If worried about the infinite upper limit, it's ok - because the integral of $1/x^2$ is absolutely convergent, the upper limit can be replaced by $k_{max}=Mn$ ($M>1$) and limited separately after the limit in $n$, and shown that it converges for any $M$.

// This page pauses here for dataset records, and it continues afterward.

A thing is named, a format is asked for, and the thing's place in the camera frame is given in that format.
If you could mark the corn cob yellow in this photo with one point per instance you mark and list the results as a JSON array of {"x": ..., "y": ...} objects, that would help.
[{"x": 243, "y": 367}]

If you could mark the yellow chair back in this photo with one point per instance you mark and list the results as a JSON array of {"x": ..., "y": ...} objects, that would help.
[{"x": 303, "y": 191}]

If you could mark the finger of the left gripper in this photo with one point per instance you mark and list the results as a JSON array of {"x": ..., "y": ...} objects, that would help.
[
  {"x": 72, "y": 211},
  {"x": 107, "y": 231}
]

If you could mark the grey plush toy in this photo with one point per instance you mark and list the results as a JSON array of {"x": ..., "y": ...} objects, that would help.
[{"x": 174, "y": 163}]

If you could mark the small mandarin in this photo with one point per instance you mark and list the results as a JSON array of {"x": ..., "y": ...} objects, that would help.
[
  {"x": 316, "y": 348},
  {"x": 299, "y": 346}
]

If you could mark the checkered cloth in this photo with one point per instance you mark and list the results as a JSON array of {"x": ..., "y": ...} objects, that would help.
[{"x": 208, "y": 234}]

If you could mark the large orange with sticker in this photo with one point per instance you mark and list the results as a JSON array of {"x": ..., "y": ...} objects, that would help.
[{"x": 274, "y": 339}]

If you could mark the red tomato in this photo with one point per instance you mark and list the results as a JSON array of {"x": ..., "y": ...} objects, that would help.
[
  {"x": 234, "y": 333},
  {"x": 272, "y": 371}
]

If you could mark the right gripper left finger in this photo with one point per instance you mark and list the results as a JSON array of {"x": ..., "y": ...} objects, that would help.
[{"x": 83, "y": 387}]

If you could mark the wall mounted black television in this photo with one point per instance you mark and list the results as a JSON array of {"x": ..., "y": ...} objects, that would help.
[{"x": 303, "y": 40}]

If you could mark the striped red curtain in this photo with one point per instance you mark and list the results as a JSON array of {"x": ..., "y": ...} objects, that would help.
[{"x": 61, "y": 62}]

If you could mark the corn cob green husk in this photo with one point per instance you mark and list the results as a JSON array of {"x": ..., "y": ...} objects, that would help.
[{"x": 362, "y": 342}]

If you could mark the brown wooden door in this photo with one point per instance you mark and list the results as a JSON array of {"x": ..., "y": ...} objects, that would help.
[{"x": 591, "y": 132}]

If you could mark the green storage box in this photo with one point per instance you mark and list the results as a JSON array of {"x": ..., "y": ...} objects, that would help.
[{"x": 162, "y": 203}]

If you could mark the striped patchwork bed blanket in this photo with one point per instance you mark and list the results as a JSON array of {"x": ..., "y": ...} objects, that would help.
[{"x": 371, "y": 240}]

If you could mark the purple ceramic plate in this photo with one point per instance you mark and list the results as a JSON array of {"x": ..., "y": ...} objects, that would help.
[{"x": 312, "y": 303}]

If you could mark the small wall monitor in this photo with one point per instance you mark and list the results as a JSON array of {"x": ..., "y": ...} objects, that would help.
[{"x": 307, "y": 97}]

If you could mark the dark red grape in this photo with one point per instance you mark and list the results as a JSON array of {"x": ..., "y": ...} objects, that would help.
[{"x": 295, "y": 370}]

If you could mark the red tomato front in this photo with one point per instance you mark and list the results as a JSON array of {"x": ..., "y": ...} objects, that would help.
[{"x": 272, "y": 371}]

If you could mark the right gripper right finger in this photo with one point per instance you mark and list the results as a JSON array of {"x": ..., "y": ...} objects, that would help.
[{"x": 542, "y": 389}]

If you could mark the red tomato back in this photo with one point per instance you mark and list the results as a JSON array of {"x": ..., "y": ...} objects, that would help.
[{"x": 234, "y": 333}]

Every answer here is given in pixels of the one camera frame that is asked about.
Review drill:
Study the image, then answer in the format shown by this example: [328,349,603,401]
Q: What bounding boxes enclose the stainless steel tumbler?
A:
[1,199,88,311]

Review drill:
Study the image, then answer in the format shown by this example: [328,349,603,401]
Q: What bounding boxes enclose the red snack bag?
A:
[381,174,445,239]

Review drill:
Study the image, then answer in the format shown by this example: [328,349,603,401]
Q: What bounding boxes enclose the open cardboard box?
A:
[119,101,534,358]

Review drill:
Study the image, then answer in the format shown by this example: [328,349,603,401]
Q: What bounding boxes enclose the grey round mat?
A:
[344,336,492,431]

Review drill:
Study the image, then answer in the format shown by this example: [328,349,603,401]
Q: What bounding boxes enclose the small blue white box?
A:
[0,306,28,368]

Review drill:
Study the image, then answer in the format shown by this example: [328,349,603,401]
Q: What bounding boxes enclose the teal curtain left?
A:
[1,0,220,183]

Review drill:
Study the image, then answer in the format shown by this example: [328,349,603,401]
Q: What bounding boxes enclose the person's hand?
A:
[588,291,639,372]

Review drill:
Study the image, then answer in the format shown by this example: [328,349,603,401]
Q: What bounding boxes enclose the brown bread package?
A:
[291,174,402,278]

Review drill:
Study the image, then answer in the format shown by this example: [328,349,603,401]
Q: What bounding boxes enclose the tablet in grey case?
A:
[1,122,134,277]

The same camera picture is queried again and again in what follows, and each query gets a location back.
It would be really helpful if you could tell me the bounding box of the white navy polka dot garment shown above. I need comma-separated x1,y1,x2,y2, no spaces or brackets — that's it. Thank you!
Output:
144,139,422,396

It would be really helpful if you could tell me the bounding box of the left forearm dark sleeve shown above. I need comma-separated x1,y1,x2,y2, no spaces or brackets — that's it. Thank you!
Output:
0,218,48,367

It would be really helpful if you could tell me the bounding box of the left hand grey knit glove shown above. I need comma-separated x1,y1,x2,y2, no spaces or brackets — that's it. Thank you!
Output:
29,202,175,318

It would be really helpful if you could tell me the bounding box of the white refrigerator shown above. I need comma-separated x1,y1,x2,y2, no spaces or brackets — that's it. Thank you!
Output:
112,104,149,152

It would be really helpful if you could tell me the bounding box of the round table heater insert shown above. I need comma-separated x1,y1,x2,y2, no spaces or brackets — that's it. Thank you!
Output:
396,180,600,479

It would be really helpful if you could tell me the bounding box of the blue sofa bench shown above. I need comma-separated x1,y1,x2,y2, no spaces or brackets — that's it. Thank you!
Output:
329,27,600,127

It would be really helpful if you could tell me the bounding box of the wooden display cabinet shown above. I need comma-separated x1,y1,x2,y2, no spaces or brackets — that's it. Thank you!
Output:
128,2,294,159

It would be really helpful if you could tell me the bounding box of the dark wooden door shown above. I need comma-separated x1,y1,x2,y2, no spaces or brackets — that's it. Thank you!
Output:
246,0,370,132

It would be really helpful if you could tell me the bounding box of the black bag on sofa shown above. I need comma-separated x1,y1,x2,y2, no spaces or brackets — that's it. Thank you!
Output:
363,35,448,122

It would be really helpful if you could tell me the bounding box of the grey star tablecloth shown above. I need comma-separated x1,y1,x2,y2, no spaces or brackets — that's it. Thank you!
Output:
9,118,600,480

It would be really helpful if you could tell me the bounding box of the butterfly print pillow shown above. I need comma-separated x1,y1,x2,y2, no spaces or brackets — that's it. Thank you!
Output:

We may also use creative telescoping. Since: $$\left(\frac{1}{n}-\frac{1}{n+1}\right)\leq\frac{1}{n^2}\leq \left(\frac{1}{n-1}-\frac{1}{n}\right)\tag{1}$$ it follows that: $$ \frac{1}{n+1}\leq\sum_{k>n}\frac{1}{k^2}\leq \frac{1}{n}, \tag{2}$$ hence the limit is $\color{red}{1}$ by squeezing.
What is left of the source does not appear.